The Story behind the Most Reproduced Artwork of All Time

Abigail Cain
Jul 14, 2016 10:13PM

Arnold Machlin working on a clay model, 1967. © Royal Mail, courtesy of The Postal Museum.

Here’s a quick pop quiz: What is the world’s most reproduced work of art?

If, like me, you thought it was the Mona Lisa—well, guess again. Her enigmatic smile may grace millions of coffee mugs, T-shirts, and mouse pads across the globe, but in fact the title goes to a portrait of another famous woman: Queen Elizabeth II. British sculptor Arnold Machin crafted the effigy almost 50 years ago to appear on the country’s definitive postage stamp. Since then, the Royal Mail has printed some 220 billion stamps bearing copies of Machin’s artwork.

“It’s a timeless, classic design,” said Douglas N. Muir, senior curator of philately at the Postal Museum in London. “It doesn’t show its age; it doesn’t show the age of the Queen, for that matter.” Machin’s stamp has endured, unchanged, since it was issued in 1967; British coins, on the other hand, have featured a series of updated portraits that mark the passage of time.

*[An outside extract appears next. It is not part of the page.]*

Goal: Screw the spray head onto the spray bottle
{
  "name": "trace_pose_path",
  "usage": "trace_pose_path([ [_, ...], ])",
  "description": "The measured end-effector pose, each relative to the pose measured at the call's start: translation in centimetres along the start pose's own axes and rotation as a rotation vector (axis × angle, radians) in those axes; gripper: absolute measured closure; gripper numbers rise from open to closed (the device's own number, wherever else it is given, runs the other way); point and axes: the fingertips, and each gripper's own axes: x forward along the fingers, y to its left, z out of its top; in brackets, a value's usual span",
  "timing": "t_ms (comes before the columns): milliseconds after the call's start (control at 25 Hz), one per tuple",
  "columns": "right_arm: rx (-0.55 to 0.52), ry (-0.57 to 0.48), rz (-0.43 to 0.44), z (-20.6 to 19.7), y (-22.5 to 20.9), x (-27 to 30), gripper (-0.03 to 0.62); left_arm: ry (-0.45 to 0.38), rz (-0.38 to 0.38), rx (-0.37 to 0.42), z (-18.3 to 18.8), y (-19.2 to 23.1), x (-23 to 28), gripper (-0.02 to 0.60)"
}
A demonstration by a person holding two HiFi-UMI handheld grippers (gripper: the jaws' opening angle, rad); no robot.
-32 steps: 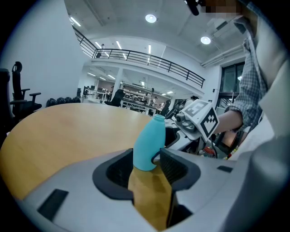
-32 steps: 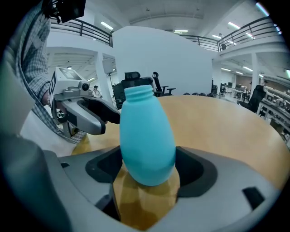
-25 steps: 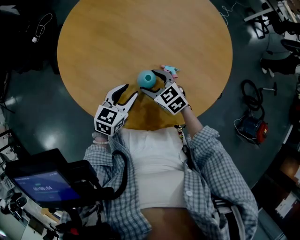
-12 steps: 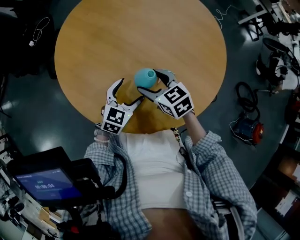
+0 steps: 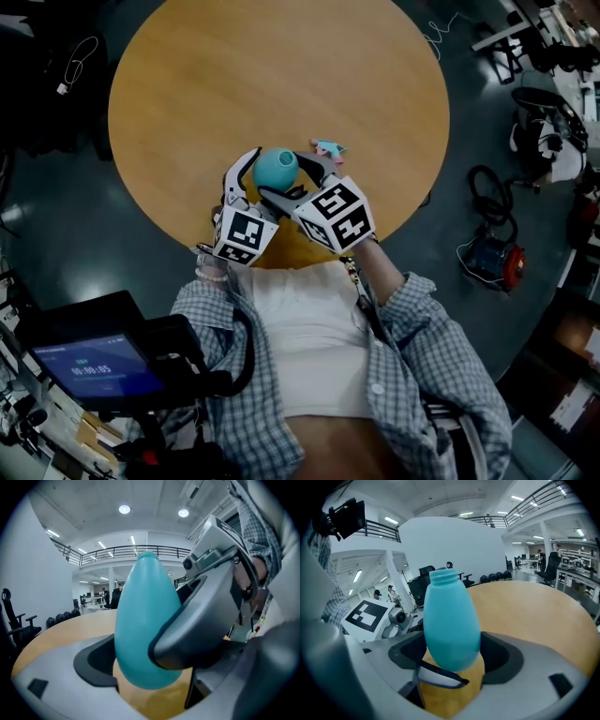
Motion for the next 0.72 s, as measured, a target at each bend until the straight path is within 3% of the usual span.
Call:
trace_pose_path([
  [280, -0.006, -0.037, 0.018, 0.5, 0.3, -0.5, 0.253, -0.015, 0.009, 0.098, 0.9, 0.2, -0.3, 0.146],
  [520, -0.032, -0.101, 0.017, 1.5, 0.2, -1.1, 0.253, -0.074, 0.016, 0.060, 1.9, 0.3, -0.3, 0.146],
  [720, -0.009, -0.137, 0.045, 1.5, 0.2, -1.8, 0.253, -0.082, 0.029, 0.073, 2.0, 0.6, -0.5, 0.146],
])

The secret to the stamp’s longevity? “The Queen likes it,” Muir explained, noting that while the Royal Mail has made several attempts to change the design, the monarch once said it would take a “work of real quality” to replace her 1967 portrait. Officials never found one that fit the bill.

The first issued stamp with Machin’s portrait, signed by the artist. © Royal Mail, courtesy of The Postal Museum.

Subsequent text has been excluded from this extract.